Blue 42, set, hike! These words may mean nothing to the average person, but the funny string of words signifies a particular football play. In fact, the number of plays a typical offensive player memorizes creeps over 500. Plays can also be varied in the moment with what is called an audible. Without these play calls or audibles, players are not on the same page and will not succeed as a unified team. What makes these plays even trickier is the fact that there are a plethora of sounds masking the quarterback who is in charge of yelling out the play name. Because of this, some teams have invested in pseudo hearing aids for their players.


Colts Hearing Aid Scandal

Deflategate may have rocked the football world with Tom Brady and the underinflated footballs used in the New England Patriots playoff game against the Indianapolis Colts. However, the Colts recently found themselves in the center of their own scandal involving hearing aids and their late 1990’s football seasons. Former Colts offensive tackle Tarik Glen reported that in Peyton Manning’s rookie season, the quarterback did not have strong vocals, leading to mishaps on the field. When Manning would call a play, Glen did not always hear him and would end up in the wrong position for the pass. To help, the offensive line coordinator came up with a sort of hearing aid that drowned out the sounds of the crowd and muffled extraneous sounds to allow the players to hear the plays.


Hearing Aids in the Football Season

According to the National Football League rules, communication devices that are not previously authorized by the league are illegal for use on the field. This gives one team a certain advantage over the other team, which is why Glen’s admission brings up sour feelings and controversy. In the past, Michael Marino from the Southwest Hearing Centers created a sort of noise eliminator that he brought to the St. Louis Rams in 1999. Because of the uproar from the opposing team, the noise eliminators were banned from that football game and the entire football season. However, the NFL then reversed their ban because they did not transmit sounds and did not interfere with the electronic signals of broadcasting.

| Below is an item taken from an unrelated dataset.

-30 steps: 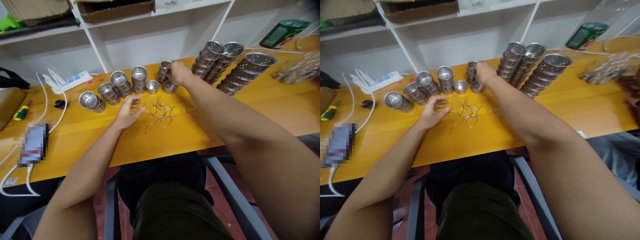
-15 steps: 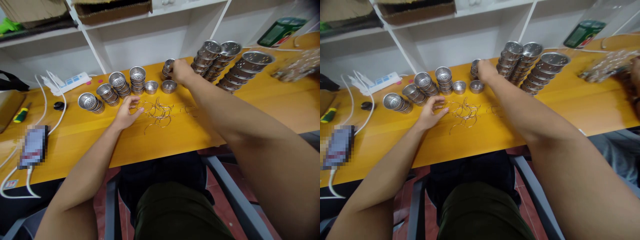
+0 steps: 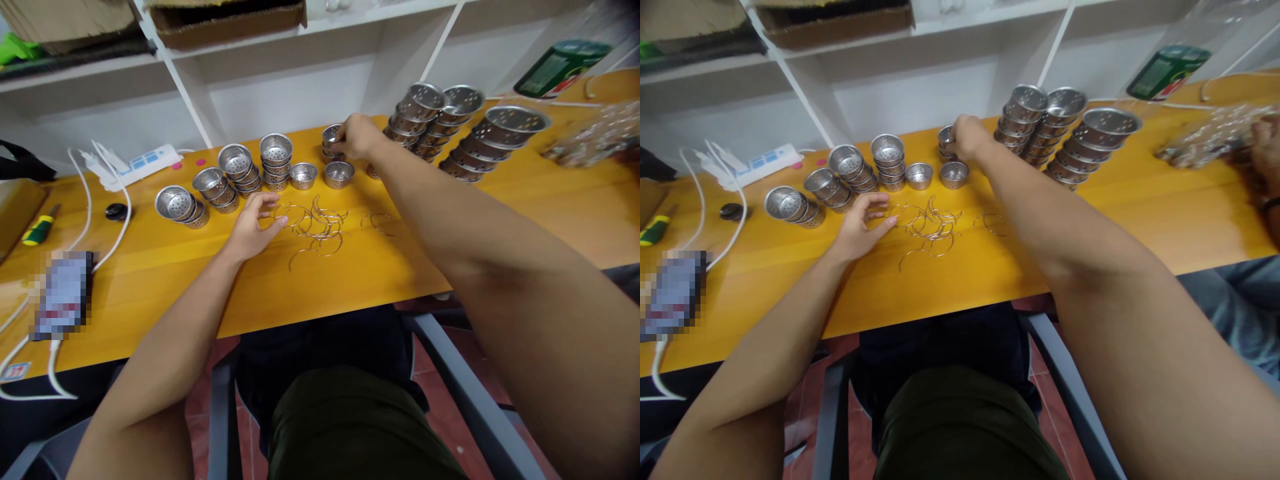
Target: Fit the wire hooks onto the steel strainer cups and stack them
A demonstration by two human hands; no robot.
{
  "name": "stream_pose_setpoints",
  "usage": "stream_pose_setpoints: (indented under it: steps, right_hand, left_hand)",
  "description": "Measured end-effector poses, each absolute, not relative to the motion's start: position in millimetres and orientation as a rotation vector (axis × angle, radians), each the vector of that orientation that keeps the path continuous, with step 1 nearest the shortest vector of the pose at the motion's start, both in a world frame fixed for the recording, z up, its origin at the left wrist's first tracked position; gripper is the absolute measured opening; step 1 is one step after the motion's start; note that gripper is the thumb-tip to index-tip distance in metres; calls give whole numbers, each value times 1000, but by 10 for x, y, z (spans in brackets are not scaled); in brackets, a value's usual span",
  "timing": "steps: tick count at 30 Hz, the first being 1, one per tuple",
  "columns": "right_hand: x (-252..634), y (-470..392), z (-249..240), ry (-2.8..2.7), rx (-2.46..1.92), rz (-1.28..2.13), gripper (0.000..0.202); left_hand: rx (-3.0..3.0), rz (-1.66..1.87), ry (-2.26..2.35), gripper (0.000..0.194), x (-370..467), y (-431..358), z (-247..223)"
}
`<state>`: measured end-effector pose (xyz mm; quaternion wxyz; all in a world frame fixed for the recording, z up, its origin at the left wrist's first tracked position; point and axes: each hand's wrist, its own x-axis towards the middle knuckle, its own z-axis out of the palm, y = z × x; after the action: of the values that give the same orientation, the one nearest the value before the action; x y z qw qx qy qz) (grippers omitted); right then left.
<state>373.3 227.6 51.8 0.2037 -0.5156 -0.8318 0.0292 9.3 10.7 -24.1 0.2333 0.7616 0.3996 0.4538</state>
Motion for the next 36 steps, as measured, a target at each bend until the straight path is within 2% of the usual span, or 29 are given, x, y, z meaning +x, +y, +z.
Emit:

Future for Hearing Aids in Football

Marino worked with many more teams to create individualized earpieces that molded to the players’ unique ears. Due to the specificity of design, they were not easily replicated and hard to detect when the player wore a helmet. Like a hearing aid, they went into the ear canal and had little obstruction outside the ear. Unfortunately, as much as players loved the earpieces, managers and coaches opposed the devices because of their lack of regulation. As for the future of hearing aids in football? They are likely to be seen as unfair alterations giving certain players an advantage. However, due to the loud sounds of a football game, the NFL may want to consider some sort earplugs to prevent hearing loss in their players.